#### [Your objective]
Check every line below for the string "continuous". Copy the ones that have it.

Stored data entries

* * *

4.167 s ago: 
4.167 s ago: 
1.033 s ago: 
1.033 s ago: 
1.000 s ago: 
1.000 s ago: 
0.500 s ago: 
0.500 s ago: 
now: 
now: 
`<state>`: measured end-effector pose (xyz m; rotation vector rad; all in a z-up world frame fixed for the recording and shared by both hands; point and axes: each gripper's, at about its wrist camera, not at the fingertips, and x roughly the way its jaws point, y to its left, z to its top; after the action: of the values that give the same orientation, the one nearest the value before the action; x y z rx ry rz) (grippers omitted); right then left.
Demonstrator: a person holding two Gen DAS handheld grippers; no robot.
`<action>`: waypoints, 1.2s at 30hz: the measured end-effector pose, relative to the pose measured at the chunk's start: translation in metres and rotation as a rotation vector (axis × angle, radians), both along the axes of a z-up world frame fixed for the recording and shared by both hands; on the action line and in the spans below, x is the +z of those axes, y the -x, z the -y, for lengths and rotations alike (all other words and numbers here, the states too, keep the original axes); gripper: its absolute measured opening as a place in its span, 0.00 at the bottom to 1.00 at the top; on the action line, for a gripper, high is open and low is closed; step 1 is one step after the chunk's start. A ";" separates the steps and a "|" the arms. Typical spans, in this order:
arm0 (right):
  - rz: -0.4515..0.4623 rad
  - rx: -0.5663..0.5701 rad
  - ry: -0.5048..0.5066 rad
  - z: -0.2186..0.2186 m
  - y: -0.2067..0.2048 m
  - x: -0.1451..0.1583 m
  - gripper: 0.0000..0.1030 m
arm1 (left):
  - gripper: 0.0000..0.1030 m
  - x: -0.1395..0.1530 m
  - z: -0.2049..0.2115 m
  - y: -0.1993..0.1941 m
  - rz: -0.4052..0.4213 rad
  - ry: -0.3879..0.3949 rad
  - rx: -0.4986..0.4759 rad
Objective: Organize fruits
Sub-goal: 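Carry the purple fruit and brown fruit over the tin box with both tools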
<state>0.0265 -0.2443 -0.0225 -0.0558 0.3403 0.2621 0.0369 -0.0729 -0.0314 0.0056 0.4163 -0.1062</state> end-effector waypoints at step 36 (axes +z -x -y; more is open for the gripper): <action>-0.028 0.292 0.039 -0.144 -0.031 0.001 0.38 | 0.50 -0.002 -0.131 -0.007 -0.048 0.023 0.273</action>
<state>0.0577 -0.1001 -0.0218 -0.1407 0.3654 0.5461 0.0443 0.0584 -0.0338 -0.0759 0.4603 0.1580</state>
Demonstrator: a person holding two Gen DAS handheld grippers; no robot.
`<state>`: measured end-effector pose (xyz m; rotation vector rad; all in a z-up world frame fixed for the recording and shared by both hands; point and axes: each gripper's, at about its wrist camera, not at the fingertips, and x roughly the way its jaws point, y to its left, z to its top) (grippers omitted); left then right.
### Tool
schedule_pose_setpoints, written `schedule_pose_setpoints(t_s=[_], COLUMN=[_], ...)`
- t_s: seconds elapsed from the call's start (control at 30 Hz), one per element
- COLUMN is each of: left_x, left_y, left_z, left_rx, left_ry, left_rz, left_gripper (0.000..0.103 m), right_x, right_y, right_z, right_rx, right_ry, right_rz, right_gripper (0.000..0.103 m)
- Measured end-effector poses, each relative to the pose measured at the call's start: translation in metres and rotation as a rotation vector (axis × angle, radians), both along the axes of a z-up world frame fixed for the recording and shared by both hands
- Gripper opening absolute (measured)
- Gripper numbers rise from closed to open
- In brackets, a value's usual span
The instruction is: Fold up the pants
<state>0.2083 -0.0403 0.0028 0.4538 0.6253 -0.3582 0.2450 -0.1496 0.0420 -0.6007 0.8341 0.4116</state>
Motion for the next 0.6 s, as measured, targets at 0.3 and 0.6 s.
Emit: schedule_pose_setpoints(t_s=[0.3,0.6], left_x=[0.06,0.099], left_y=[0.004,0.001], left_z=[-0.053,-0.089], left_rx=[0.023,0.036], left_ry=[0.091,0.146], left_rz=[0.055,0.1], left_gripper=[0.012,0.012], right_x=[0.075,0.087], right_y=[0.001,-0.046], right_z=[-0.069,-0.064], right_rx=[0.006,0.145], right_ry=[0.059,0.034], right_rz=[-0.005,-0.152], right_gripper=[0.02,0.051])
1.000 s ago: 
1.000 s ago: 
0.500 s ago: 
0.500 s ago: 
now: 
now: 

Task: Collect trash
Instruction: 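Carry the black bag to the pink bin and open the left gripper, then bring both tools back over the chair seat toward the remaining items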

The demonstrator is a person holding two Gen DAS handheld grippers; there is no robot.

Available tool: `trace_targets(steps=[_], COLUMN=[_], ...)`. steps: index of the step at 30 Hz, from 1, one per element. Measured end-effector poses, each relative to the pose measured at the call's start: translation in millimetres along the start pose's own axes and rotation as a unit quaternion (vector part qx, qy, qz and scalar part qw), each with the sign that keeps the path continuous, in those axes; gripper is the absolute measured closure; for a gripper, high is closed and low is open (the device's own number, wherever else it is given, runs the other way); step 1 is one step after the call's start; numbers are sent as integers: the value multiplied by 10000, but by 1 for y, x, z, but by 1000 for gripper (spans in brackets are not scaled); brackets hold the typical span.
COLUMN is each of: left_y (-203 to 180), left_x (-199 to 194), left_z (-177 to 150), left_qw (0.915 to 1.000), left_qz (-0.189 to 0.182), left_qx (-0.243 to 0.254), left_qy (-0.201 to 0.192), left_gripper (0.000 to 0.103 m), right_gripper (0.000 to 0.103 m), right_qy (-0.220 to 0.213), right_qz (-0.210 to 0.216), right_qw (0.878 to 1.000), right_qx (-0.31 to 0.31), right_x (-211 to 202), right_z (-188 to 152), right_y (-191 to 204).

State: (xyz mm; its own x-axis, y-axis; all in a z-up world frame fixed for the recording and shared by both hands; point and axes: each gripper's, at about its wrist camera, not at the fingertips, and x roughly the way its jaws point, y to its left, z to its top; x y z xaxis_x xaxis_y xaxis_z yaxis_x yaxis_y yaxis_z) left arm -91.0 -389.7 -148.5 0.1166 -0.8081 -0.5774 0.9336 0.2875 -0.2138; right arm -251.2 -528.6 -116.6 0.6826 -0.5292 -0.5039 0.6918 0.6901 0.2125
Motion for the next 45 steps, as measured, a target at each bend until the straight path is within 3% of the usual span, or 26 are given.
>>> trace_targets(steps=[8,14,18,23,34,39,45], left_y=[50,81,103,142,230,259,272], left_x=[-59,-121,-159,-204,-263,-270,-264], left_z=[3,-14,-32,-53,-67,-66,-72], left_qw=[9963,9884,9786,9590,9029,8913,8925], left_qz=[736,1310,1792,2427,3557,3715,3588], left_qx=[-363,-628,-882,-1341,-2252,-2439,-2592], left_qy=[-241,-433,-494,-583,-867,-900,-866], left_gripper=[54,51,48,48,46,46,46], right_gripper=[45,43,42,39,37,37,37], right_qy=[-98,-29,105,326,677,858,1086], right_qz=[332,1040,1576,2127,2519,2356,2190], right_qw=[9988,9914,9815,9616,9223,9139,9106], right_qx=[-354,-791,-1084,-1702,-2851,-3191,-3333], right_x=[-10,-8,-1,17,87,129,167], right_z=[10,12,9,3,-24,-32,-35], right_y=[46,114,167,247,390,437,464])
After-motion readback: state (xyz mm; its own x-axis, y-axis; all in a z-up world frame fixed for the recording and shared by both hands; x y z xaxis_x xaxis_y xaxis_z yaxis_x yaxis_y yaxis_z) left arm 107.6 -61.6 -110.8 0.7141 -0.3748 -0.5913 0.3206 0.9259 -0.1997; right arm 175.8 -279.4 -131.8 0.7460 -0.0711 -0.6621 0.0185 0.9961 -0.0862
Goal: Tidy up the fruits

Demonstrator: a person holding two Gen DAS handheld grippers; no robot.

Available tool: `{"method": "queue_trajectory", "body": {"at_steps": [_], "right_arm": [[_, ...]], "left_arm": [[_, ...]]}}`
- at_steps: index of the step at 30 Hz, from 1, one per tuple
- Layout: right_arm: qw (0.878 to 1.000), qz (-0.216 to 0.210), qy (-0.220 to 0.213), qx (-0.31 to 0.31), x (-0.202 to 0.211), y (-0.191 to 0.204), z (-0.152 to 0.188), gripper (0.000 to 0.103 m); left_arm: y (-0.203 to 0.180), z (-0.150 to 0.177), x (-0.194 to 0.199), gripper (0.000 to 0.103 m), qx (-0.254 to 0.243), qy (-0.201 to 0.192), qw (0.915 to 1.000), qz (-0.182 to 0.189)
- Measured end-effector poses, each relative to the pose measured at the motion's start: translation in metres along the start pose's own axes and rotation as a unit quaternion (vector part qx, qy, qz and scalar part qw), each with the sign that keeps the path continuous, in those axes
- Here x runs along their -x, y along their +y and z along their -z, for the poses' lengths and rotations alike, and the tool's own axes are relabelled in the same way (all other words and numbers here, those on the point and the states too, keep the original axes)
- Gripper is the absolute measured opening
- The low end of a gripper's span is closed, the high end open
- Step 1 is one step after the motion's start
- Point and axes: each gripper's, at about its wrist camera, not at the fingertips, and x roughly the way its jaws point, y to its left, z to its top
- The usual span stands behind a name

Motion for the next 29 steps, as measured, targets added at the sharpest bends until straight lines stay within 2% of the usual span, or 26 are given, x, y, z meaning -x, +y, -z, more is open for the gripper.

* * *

#### [Expected answer]
Available tool: `trace_targets(steps=[_], COLUMN=[_], ...)`. steps: index of the step at 30 Hz, from 1, one per element. Measured end-effector poses, each relative to the pose measured at the call's start: translation in millimetres along the start pose's own axes and rotation as a unit quaternion (vector part qx, qy, qz and scalar part qw), each with the sign that keeps the path continuous, in those axes; gripper is the absolute measured closure; for a gripper, high is closed and low is open (the device's own number, wherever else it is given, runs the other way); step 1 is one step after the call's start; numbers are sent as integers: the value multiplied by 10000, but by 1 for y, x, z, but by 1000 for gripper (spans in brackets are not scaled); brackets hold the typical span.
- Measured end-effector poses, each relative to the pose measured at the motion's start: translation in metres along the start pose's own axes and rotation as a unit quaternion (vector part qx, qy, qz and scalar part qw), each with the sign that keeps the path continuous, in those axes

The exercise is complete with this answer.